» WHAT IS NEEDED:
A complete answer lists every line of the entries below where the string "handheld" appears.

[Records drawn from a dataset]
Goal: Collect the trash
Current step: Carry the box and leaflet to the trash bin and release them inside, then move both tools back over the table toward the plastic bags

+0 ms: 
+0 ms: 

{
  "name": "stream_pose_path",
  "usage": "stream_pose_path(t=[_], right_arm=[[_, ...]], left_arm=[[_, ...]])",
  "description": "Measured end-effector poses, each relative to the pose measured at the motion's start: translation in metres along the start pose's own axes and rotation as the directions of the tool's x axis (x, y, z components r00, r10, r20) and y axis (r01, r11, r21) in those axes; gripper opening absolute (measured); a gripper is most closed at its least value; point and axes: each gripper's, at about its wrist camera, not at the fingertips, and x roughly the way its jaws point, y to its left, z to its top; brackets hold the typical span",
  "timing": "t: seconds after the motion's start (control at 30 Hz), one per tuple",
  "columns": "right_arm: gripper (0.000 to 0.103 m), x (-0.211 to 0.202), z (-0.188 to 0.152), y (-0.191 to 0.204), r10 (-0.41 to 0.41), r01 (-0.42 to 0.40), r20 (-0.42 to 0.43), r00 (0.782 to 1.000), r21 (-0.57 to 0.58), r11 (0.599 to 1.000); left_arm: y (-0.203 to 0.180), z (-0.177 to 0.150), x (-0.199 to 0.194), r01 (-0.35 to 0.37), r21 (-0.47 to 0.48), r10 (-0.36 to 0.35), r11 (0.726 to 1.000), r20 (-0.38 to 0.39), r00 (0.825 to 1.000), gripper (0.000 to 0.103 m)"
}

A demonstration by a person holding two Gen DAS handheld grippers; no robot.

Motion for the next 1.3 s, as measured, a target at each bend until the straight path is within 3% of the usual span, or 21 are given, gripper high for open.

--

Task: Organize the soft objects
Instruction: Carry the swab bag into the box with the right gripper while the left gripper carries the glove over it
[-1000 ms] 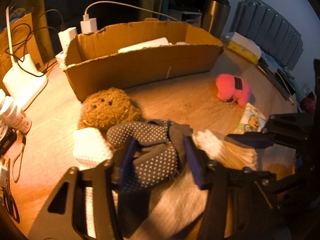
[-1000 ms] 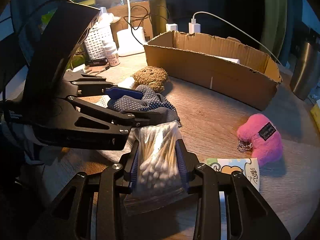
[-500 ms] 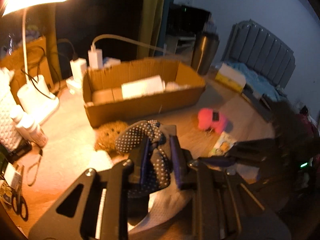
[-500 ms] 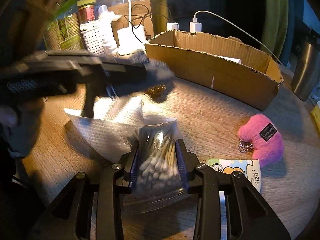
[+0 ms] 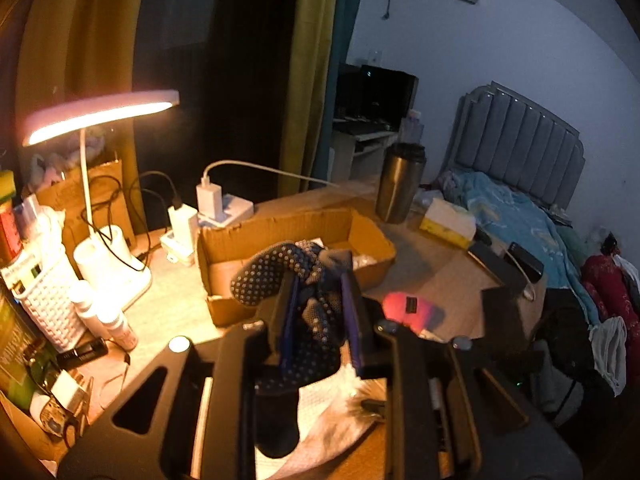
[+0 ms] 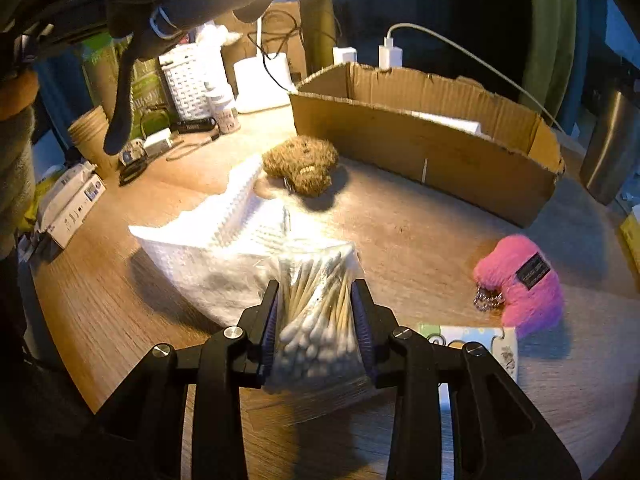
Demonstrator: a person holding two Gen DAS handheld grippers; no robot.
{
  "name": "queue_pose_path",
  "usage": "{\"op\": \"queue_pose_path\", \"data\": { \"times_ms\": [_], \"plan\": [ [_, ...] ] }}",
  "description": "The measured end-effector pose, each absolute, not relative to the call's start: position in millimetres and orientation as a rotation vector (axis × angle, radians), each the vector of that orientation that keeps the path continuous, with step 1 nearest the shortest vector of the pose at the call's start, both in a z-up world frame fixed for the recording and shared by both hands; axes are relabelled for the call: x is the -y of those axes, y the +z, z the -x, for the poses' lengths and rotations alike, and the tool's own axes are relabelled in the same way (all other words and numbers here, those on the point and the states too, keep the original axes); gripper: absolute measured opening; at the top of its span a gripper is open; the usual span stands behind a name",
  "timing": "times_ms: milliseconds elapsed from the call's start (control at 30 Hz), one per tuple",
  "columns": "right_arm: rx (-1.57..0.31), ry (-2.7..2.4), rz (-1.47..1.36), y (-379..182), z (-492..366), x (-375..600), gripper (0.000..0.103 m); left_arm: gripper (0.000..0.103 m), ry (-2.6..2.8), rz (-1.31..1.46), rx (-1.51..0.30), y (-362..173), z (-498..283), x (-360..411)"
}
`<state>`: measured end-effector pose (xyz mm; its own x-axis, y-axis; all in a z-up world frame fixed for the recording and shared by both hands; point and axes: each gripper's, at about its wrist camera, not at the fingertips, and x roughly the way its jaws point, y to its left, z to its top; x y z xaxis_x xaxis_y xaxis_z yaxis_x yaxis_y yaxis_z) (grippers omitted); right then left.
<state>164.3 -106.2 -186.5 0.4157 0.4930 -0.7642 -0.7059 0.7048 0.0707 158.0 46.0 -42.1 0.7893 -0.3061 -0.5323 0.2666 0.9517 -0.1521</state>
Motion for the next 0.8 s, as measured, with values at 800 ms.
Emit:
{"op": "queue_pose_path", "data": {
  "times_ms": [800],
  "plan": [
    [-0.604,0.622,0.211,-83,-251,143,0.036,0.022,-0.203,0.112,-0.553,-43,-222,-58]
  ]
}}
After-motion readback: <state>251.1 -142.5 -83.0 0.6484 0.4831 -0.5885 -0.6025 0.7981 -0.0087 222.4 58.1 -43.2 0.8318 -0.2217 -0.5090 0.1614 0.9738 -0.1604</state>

» SOLUTION TO THIS EXERCISE:
A demonstration by a person holding two Gen DAS handheld grippers; no robot.
Demonstrator: a person holding two Gen DAS handheld grippers; no robot.

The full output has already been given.